= Rich Danker =

Assistant Secretary of Public Affairs at HHS

Rich Danker (born 1983) was the former Assistant Secretary for Public Affairs at the U.S. Department of Health and Human Services. Prior to HHS, Danker worked at Chain Bridge Bank and at the U.S. Department of the Treasury in the first Trump Administration.

== Early life and education ==
Rich Danker attended the University of Lynchburg, where he founded a student newspaper, and graduated with a bachelor's degree in political science and English. Later, he attended Pepperdine University and graduated with a Master of Public Policy and Master of Business Administration in 2010.

== Career ==
In 2010, Rich Danker joined the American Principles Project, where he served as an economic projects director and helped author a report criticizing the Republican National Committee's 2012 autopsy report.

In 2014, Danker served as campaign manager for New Jersey Senate candidate Jeff Bell.

In 2016, Danker founded a super PAC called the Lone Star Committee to support Senator Ted Cruz’s presidential campaign. Following Cruz’s defeat, Danker criticized the Cruz campaign for chasing the primary’s most conservative voters at the expense of mass appeal.

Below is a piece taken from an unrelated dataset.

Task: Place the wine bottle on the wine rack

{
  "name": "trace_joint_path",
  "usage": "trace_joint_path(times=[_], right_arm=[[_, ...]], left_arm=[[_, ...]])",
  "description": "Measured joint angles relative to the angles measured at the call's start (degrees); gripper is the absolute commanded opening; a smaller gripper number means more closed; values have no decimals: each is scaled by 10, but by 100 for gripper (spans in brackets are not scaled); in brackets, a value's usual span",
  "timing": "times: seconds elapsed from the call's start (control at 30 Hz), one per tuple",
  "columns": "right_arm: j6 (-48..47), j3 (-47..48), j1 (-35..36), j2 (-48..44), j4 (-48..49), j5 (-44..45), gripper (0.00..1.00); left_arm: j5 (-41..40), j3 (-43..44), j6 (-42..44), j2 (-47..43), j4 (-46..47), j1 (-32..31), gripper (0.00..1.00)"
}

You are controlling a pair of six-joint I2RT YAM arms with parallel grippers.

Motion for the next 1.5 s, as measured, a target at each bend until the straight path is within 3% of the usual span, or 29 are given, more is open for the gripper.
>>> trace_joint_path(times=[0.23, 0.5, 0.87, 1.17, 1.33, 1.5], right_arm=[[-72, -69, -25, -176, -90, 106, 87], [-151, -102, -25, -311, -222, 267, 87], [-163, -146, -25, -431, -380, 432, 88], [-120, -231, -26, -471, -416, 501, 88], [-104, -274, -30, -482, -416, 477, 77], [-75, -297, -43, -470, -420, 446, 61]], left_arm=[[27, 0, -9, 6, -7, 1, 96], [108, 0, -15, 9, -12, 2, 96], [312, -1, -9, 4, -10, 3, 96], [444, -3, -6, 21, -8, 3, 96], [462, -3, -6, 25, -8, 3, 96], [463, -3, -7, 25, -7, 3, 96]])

From 2017 to 2018, Danker served as a senior advisor to Commodity Futures Trading Commission Chairman J. Christopher Giancarlo. Danker also served as a senior advisor at the U.S. Department of the Treasury.

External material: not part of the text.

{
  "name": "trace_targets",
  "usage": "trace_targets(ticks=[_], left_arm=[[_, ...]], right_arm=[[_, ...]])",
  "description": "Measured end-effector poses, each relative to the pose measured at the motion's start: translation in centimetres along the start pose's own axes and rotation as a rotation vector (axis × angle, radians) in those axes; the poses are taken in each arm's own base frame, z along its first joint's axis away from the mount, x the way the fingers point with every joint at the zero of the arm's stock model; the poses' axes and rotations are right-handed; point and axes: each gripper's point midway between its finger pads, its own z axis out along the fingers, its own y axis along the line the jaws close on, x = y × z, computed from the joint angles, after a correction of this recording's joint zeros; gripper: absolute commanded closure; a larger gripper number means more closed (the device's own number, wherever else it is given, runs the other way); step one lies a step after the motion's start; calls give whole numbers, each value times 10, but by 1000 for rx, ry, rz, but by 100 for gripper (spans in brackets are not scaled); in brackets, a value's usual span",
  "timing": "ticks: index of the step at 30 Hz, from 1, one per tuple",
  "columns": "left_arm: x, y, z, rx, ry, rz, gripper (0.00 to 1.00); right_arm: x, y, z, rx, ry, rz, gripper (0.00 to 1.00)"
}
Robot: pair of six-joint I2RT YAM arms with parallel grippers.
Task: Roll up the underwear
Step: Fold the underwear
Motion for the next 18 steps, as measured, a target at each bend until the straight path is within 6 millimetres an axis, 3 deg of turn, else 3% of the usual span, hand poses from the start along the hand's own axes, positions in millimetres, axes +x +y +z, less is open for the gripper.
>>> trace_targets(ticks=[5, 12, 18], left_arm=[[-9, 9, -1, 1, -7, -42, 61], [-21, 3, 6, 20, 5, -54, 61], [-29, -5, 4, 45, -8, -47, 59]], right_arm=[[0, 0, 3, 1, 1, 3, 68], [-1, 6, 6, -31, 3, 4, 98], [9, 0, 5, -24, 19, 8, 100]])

Between his time in the first and second Trump Administrations, Rich Danker was a Senior Vice President for Strategy at Chain Bridge Bank.

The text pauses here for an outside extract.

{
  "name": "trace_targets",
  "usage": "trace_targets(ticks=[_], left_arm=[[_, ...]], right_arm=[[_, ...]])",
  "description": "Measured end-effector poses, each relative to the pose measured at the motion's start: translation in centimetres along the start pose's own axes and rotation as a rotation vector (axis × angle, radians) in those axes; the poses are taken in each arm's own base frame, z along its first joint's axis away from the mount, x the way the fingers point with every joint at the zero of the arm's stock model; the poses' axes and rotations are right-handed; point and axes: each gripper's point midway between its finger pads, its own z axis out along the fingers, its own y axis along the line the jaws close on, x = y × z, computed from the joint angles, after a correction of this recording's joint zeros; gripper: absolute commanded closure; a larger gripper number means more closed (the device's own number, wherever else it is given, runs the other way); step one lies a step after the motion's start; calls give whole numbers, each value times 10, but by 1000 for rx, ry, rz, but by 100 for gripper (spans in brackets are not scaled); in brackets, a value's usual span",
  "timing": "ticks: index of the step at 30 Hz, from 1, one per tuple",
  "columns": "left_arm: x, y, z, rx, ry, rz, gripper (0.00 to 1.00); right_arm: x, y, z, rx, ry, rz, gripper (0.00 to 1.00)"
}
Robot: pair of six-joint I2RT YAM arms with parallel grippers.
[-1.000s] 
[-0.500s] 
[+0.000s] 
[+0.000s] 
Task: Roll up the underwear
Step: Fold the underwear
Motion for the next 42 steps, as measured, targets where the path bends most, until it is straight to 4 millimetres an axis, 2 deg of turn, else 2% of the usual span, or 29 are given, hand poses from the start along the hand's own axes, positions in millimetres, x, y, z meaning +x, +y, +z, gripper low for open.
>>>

In 2025, Rich Danker was tapped as Assistant Secretary for Public Affairs at the U.S. Department of Health and Human Services, where he replaced outgoing Assistant Secretary Tom Corry. Danker remained at HHS until May 13, 2026, when he resigned in opposition to the agency’s plans to approve flavored vapes that he argued would appeal to children and expose them to nicotine addiction, lung damage and higher risk of cancer. His resignation came the day after FDA Commissioner Marty Makary stepped down for the same reason.

== Writings ==
RIch Danker was a Forbes.com columnist and has published articles in the Wall Street Journal, Weekly Standard, and other outlets.